While we’re on the NYT blog watch, something Eric Asimov said the other day struck me: “the dance that comes of shooting oneself in the foot.” He was referring to, who else? The Montalcinisti’s.
All week the spiders in my house have been attacking me in my sleep. I am covered with spider bites. My skin has been crawling for days.
So we have Tex-Mex, Italian, dancing, shooting and spiders; I sense a theme here.
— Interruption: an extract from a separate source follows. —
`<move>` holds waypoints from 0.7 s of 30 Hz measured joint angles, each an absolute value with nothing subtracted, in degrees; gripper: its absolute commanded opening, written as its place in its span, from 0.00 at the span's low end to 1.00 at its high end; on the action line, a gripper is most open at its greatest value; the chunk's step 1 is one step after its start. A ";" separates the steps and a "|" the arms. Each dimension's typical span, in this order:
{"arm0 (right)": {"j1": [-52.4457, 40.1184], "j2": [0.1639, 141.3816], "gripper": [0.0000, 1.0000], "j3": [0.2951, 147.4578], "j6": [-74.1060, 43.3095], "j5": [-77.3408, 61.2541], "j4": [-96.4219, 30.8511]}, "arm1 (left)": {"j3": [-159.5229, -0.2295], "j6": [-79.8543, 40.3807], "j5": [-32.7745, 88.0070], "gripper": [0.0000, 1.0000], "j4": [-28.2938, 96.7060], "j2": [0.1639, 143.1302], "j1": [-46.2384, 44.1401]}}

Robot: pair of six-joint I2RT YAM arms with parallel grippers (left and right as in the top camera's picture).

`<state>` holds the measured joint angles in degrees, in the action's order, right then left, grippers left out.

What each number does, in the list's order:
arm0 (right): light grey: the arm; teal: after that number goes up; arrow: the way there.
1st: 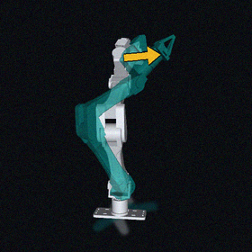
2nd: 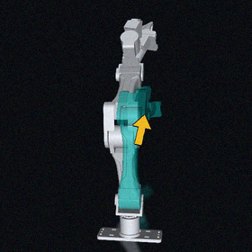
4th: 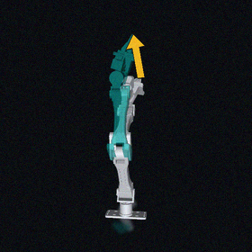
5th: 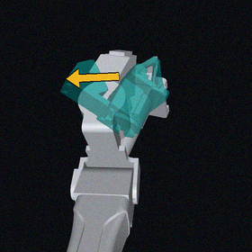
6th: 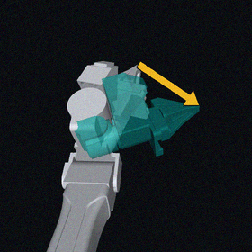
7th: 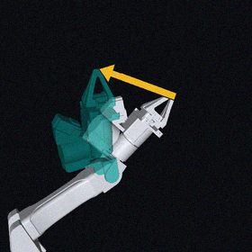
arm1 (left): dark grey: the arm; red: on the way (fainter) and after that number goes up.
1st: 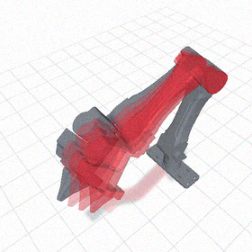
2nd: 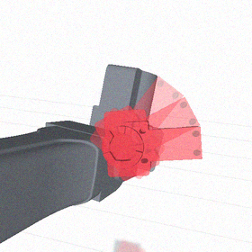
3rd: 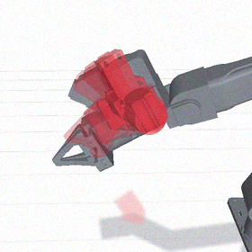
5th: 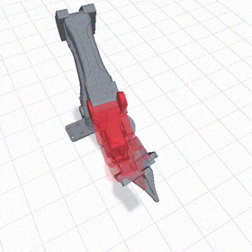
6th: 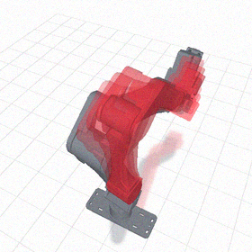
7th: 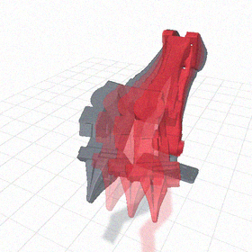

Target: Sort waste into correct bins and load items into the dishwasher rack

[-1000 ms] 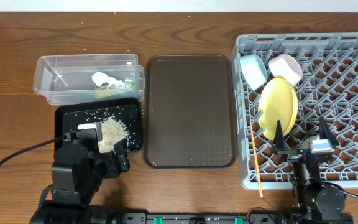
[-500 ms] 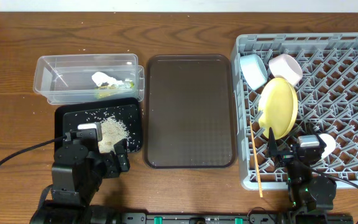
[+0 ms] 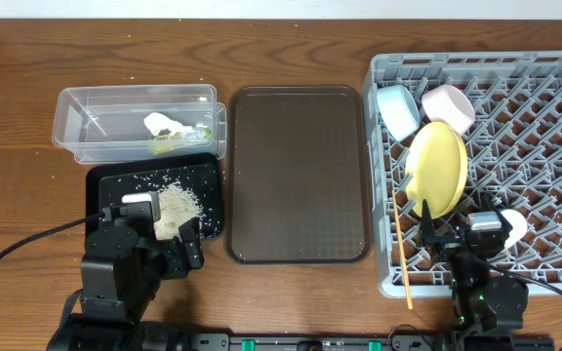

Earlier in the week I was at lunch with my Italian wine loving friend, Paul. We were at a little place in our neighborhood, York Street, talking about wine and food. Tasting a few wines, more for pleasure than anything. At the table behind me an Italian wine importer is chatting up his rep. He goes off on a property in Umbria and the consultant, Riccardo Cotarella, and how all his wines are overblown and why does he make Sangiovese taste like Zinfandel and why, oh why does he make Merlot? It reminded me of someone who was nega-ranting about Alice Feiring’s book ( or her position ) on a blog somewhere. I wanted to ask them all, “So you think you have a better idea? Then present it, get it out there and see what kind of mileage you can get from your point of view.” I know Cotarella is working to break away from the way he is perceived, we’ve talked about it. It’s like an artist that gets pigeonholed for a certain style and then, bam, he can only be a cubist or a surrealist or an abstract expressionist. Or a naturalist or a pure-wine Euro-loving Cali-hating effete snob. I want to say to these angry ones, have you ever picked up the phone and called these people? Or how about an email? Why not engage them in a dialogue? Why does everything have to be High Noon in this culture?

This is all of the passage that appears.